In recent days we’ve seen the Los Angeles Times lose its editor and parent company Tribune put itself on the sale rack. And we lost CBS newsman Ed Bradley, another in a dwindling line of journalists who understand that interviewing people means having a conversation with them and not sending them questions via e-mail.
But these events are mere pebbles skipping across and ocean of change. For example, YouTube is the “Invention of the Year” according to Time Magazine, which is not only insane but should open the market for videos of drunken teens imitating their favorite scenes from Borat – a movie, by the way, that finally erases the lines between news and entertainment, and insult from satire.
Borat, in fact, is the celluloid embodiment of the last 15 or so years of modern television journalism: a mix of reality and careful scripting; wide-eyed voyeurism; and facts obscured or omitted in favor of higher ratings (or in Borat's case, ticket sales.) In the United States, this style is best executed by Fox News, and in the Arab world by Al Jazeera.
But this, too, has changed. Al Jazeera has launched an English-language network, bringing its Fox-like approach to Western eyes and ears.
Whether the English version will take the same ugly American, anti-Semitic and violence-stirring approach as the original remains to be seen. We should give the channel a chance to prove that it can do real journalism from an Arab perspective without showing beheadings or backing commentators that deny the existence of the Holocaust.

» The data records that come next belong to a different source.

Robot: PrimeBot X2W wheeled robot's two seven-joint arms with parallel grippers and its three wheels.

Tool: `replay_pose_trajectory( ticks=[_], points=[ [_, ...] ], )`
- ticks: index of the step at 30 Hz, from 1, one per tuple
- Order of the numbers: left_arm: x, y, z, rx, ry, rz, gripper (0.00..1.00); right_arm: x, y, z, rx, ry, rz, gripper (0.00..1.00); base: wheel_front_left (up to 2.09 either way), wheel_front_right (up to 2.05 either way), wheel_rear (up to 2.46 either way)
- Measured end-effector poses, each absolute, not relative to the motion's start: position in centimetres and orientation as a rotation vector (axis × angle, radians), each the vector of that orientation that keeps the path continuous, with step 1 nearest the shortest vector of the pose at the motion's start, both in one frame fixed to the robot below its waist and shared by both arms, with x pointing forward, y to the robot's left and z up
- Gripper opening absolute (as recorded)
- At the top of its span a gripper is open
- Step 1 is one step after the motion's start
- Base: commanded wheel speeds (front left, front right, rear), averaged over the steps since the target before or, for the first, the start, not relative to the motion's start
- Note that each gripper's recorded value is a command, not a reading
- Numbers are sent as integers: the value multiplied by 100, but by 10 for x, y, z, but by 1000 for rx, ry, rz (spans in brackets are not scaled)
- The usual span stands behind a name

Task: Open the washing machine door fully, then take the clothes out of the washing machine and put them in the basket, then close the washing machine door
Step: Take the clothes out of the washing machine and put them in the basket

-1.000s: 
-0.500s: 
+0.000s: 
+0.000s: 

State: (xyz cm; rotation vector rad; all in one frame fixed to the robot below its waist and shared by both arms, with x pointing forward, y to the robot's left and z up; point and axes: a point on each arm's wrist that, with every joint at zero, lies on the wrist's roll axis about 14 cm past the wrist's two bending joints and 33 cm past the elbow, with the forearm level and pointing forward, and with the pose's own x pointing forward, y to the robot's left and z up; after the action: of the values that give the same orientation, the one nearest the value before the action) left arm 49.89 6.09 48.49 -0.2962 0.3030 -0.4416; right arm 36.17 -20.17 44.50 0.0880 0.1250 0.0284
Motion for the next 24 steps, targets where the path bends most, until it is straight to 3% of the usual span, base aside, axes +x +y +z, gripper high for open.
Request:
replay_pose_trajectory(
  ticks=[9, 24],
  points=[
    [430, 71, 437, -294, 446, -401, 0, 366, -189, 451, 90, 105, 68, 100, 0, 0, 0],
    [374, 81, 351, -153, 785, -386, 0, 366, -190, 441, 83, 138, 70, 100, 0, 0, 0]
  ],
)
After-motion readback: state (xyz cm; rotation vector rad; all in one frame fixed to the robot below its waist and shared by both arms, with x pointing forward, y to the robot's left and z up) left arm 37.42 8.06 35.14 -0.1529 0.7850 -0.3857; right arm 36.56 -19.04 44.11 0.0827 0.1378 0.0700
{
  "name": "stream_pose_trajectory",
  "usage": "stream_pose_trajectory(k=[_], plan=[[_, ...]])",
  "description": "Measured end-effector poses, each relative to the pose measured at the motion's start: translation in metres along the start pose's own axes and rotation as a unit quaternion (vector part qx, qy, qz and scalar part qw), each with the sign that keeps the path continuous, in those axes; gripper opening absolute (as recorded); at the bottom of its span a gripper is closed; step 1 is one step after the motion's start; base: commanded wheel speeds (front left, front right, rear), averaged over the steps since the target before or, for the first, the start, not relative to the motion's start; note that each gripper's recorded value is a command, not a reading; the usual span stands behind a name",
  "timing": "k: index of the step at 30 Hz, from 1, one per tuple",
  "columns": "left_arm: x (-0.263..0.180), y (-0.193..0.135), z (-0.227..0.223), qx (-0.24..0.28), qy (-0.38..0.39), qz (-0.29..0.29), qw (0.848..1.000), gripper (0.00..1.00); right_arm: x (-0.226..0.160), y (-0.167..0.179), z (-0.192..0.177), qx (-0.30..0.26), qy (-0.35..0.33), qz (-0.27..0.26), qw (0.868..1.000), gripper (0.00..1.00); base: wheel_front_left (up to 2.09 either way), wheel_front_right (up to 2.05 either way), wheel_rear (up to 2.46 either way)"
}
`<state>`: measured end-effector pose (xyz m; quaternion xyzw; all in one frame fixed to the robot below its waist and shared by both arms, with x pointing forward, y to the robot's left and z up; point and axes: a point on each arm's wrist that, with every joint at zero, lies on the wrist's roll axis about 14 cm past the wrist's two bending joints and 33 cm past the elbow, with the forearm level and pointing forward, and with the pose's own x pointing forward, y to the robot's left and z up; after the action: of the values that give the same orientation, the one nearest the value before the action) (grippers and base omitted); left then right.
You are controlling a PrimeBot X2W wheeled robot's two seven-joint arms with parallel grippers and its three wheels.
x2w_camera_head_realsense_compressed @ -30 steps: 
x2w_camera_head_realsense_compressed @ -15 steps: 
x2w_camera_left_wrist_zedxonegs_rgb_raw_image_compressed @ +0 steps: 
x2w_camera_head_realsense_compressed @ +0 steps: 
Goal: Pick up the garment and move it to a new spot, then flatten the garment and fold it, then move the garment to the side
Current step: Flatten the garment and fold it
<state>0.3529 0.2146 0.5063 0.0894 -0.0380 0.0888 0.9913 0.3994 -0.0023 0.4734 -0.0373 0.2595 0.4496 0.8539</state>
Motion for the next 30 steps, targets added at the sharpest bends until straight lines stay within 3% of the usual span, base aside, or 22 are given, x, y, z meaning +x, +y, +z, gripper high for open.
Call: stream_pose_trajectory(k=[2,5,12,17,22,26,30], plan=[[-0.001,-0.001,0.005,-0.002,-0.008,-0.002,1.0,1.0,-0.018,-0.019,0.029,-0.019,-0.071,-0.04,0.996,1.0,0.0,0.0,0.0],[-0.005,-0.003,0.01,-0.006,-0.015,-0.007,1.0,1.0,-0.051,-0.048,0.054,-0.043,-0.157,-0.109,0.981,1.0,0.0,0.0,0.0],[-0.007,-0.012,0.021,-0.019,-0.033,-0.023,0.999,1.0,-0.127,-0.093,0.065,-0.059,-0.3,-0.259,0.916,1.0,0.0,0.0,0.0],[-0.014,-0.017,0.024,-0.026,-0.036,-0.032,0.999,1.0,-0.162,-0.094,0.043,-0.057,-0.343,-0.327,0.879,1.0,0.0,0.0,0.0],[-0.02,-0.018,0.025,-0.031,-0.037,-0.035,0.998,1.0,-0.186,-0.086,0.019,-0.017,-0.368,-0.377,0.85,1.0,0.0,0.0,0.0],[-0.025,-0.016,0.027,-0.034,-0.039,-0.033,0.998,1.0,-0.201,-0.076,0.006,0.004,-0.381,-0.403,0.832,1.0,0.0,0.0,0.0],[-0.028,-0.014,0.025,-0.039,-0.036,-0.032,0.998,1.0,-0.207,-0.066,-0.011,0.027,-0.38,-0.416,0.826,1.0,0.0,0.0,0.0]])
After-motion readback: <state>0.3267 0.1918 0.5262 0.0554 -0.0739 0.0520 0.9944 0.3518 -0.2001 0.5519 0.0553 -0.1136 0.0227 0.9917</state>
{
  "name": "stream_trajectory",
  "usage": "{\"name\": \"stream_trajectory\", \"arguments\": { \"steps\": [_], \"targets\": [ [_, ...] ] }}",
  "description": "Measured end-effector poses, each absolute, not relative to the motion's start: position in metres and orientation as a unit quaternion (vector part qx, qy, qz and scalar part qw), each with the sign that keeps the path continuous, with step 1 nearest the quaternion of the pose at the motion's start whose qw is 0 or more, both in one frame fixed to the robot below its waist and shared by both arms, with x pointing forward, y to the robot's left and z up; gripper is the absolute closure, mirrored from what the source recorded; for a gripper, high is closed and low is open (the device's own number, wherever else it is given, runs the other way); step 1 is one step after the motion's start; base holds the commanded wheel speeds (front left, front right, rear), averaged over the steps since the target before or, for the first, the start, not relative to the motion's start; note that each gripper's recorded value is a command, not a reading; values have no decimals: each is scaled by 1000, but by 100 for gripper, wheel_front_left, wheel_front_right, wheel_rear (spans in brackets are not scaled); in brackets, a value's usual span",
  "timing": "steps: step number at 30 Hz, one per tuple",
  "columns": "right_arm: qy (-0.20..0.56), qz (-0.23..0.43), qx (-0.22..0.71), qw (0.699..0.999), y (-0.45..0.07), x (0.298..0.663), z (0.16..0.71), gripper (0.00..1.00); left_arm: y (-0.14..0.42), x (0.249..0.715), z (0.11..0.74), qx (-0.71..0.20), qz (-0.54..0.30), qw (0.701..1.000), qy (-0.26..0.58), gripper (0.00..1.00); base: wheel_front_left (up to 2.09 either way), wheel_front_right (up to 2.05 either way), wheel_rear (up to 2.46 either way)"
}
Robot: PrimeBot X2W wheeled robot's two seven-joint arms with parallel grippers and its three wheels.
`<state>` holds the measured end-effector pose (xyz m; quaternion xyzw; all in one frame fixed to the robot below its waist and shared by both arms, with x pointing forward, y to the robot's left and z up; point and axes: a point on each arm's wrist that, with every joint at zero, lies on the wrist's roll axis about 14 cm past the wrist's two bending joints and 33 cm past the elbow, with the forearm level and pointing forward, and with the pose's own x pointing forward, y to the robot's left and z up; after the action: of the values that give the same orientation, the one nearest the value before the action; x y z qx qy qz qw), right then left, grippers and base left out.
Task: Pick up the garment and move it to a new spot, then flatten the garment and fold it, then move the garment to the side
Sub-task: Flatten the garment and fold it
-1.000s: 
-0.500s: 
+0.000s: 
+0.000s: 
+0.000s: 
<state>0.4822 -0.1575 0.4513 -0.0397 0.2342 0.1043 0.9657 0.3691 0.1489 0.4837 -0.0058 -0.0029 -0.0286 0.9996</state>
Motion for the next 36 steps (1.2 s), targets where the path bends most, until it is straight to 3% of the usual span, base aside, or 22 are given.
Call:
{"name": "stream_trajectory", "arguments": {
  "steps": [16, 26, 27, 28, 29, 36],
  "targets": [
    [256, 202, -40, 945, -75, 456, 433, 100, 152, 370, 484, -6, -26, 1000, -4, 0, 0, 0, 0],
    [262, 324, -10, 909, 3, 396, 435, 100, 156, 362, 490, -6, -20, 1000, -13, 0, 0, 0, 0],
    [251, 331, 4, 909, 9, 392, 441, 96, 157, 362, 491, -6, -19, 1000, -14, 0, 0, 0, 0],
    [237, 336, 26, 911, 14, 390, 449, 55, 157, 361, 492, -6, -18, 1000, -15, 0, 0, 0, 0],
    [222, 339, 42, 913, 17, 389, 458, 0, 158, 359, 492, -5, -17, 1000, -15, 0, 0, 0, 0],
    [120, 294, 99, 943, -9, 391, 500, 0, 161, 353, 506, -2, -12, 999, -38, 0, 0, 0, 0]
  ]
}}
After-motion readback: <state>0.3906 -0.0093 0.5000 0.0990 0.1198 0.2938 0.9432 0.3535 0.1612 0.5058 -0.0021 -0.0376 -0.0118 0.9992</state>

Nevertheless, this new entry into the western television news pantheon should give us all pause – not because of how different Al Jazeera is, but rather because of how similar it is to Fox and sometimes CNN (I’m talking to you, Lou Dobbs.) We in United States of course don’t see it that way, but others around the world do and have for years. Al Jazeera may make us angry, but it should also remind us that we are not as we see ourselves, but as others see us.
Fox, in a way, created Al Jazeera and the new vitriolic tendencies of CNN. And all created Borat, as well as the very real reactions of the people in the film (despite what their lawsuits say.) Television news has never been further down the rabbit hole, and only time will tell if it finds its way back.